Start of The input

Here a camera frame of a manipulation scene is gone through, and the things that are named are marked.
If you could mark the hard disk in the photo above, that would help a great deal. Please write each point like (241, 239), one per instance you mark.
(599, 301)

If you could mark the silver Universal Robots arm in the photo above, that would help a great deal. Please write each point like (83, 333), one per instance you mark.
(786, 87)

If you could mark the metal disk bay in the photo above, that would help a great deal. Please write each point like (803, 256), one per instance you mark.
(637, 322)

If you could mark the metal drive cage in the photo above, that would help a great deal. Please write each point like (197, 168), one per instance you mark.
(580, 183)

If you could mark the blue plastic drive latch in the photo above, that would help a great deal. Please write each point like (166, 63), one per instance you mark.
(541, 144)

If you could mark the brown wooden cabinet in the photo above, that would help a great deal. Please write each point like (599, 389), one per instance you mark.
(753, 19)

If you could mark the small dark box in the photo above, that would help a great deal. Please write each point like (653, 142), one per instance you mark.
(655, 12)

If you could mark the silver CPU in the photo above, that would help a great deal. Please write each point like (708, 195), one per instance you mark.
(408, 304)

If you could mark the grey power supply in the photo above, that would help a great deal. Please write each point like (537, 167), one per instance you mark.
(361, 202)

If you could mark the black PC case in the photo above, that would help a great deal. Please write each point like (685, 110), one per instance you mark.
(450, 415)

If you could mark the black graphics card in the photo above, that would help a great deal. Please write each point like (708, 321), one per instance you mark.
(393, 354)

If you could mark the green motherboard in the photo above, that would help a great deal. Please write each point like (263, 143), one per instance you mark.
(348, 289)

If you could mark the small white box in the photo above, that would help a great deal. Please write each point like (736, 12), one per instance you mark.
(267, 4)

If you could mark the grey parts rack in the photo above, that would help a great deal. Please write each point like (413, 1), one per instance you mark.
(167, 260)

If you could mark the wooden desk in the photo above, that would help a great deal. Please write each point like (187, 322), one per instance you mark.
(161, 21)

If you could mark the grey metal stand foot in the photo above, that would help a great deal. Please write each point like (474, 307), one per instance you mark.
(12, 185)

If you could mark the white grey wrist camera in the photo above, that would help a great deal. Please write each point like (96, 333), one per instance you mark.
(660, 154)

End of The input

• Task to complete:
Give back each entry so that it matches the original word for word.

• Solution below:
Here a camera frame of a manipulation scene is gone through, and the things that are named are marked.
If you could mark the hard disk in the photo above, that would help a great deal. Please write each point like (241, 239), one per instance you mark.
(599, 301)

If you could mark the silver Universal Robots arm in the photo above, that would help a great deal. Please write each point like (83, 333), one per instance you mark.
(786, 87)

If you could mark the metal disk bay in the photo above, that would help a great deal. Please write each point like (803, 256), one per instance you mark.
(637, 322)

If you could mark the metal drive cage in the photo above, that would help a great deal. Please write each point like (197, 168), one per instance you mark.
(580, 183)

If you could mark the blue plastic drive latch in the photo above, that would help a great deal. Please write each point like (166, 63), one per instance you mark.
(541, 144)

If you could mark the brown wooden cabinet in the photo above, that would help a great deal. Please write each point like (599, 389), one per instance you mark.
(753, 19)

If you could mark the small dark box in the photo above, that would help a great deal. Please write each point like (653, 142), one per instance you mark.
(655, 12)

If you could mark the silver CPU in the photo above, that would help a great deal. Please write each point like (708, 195), one per instance you mark.
(408, 304)

If you could mark the grey power supply in the photo above, that would help a great deal. Please write each point like (537, 167), one per instance you mark.
(361, 202)

If you could mark the black PC case in the photo above, that would help a great deal. Please write each point like (685, 110), one per instance you mark.
(450, 415)

If you could mark the black graphics card in the photo above, that would help a great deal. Please write each point like (708, 321), one per instance you mark.
(393, 354)

If you could mark the green motherboard in the photo above, that would help a great deal. Please write each point like (263, 143), one per instance you mark.
(348, 289)

If you could mark the small white box in the photo above, that would help a great deal. Please write each point like (736, 12), one per instance you mark.
(267, 4)

If you could mark the grey parts rack in the photo above, that would help a great deal. Please write each point like (413, 1), one per instance you mark.
(167, 260)

If you could mark the wooden desk in the photo above, that would help a great deal. Please write each point like (187, 322), one per instance you mark.
(161, 21)

If you could mark the grey metal stand foot in the photo above, that would help a great deal. Please write each point like (474, 307), one per instance you mark.
(12, 185)

If you could mark the white grey wrist camera in the photo above, that would help a great deal. Please write each point like (96, 333), one per instance you mark.
(660, 154)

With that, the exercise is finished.